**Work to be completed**
Your copy should hold the lines below from the first through the one that contains "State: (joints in", each retyped exactly, and no pictures.
=======
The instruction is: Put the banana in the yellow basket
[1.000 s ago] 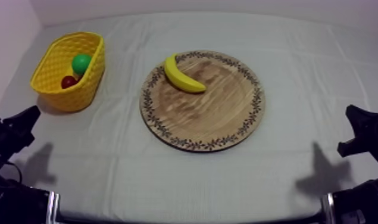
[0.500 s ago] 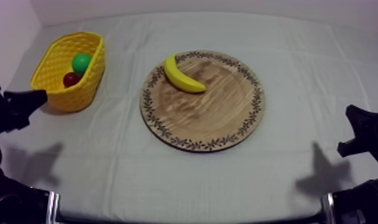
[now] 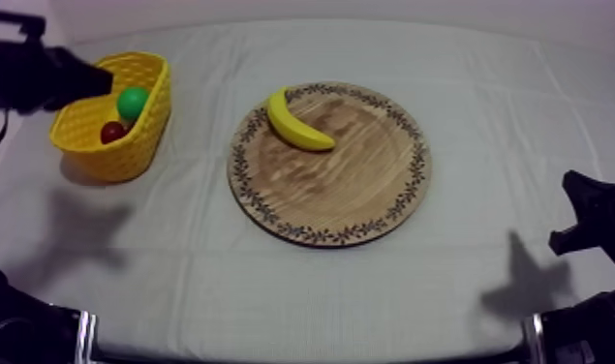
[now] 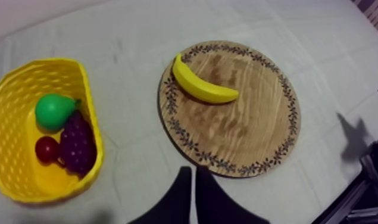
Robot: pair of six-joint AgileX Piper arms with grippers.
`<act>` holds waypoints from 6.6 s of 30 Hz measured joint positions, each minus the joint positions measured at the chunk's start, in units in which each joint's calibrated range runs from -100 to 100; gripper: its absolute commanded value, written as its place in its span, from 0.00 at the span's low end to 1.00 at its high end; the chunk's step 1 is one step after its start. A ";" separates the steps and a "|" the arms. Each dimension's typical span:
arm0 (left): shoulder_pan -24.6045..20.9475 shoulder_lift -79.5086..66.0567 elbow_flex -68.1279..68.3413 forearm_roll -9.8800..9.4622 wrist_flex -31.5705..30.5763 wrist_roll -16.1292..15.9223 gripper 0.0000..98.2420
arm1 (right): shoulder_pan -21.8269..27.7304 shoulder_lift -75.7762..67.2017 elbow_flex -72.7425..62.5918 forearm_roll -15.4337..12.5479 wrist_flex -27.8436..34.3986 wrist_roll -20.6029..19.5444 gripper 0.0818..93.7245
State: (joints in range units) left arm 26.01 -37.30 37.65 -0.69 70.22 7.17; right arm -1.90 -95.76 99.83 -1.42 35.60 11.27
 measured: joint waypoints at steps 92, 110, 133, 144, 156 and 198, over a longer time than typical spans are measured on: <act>2.34 72.61 -59.36 4.58 25.90 34.48 0.87 | 0.00 0.00 0.00 0.00 0.00 0.00 0.00; 1.04 87.23 -67.67 5.73 25.85 31.99 0.90 | 0.00 0.00 0.00 0.00 0.00 0.00 0.00; 0.79 93.51 -71.53 6.52 25.80 30.19 0.36 | 0.00 0.00 0.00 0.00 0.00 0.00 0.00; 0.78 93.15 -71.25 6.75 25.40 29.14 0.15 | 0.00 0.00 0.00 0.00 0.00 0.00 0.00; 0.56 82.26 -68.26 6.31 24.54 29.12 0.12 | 0.00 0.00 0.00 0.00 0.09 0.00 0.00; -14.48 44.68 -32.83 1.91 27.37 5.58 0.17 | 0.00 0.00 0.00 0.00 0.06 0.00 0.00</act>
State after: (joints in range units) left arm 11.53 7.38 4.83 1.22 97.59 12.75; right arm -1.90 -95.76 99.83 -1.42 35.66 11.27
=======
**Written answer**
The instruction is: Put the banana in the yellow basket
[1.000 s ago] 
[0.500 s ago] 
[now] 
[now] 
Robot: pair of six-joint AgileX Piper arms with grippers.
`<act>` holds waypoints from 6.6 s of 30 Hz measured joint positions, each minus the joint positions measured at the chunk's start, in units in which each joint's calibrated range runs from -100 to 100; gripper: its absolute commanded value, written as its place in its span, from 0.00 at the span's low end to 1.00 at its high end; the chunk's step 1 is one step after its start. A ";" separates the steps and a "|" the arms. Each dimension's typical span:
arm0 (left): shoulder_pan -24.6045..20.9475 shoulder_lift -79.5086..66.0567 elbow_flex -68.1279..68.3413 forearm_roll -9.8800..9.4622 wrist_flex -31.5705..30.5763 wrist_roll -16.1292..15.9223 gripper 0.0000..98.2420
arm1 (right): shoulder_pan -21.8269..27.7304 shoulder_lift -75.7762..67.2017 elbow_flex -72.7425..62.5918 forearm_roll -15.4337..12.5479 wrist_flex -27.8436..34.3986 wrist_roll -20.6029..19.5444 gripper 0.0818..93.7245
State: (joints in range units) left arm 26.01 -37.30 37.65 -0.69 70.22 7.17; right arm -1.90 -95.76 99.83 -1.42 35.60 11.27

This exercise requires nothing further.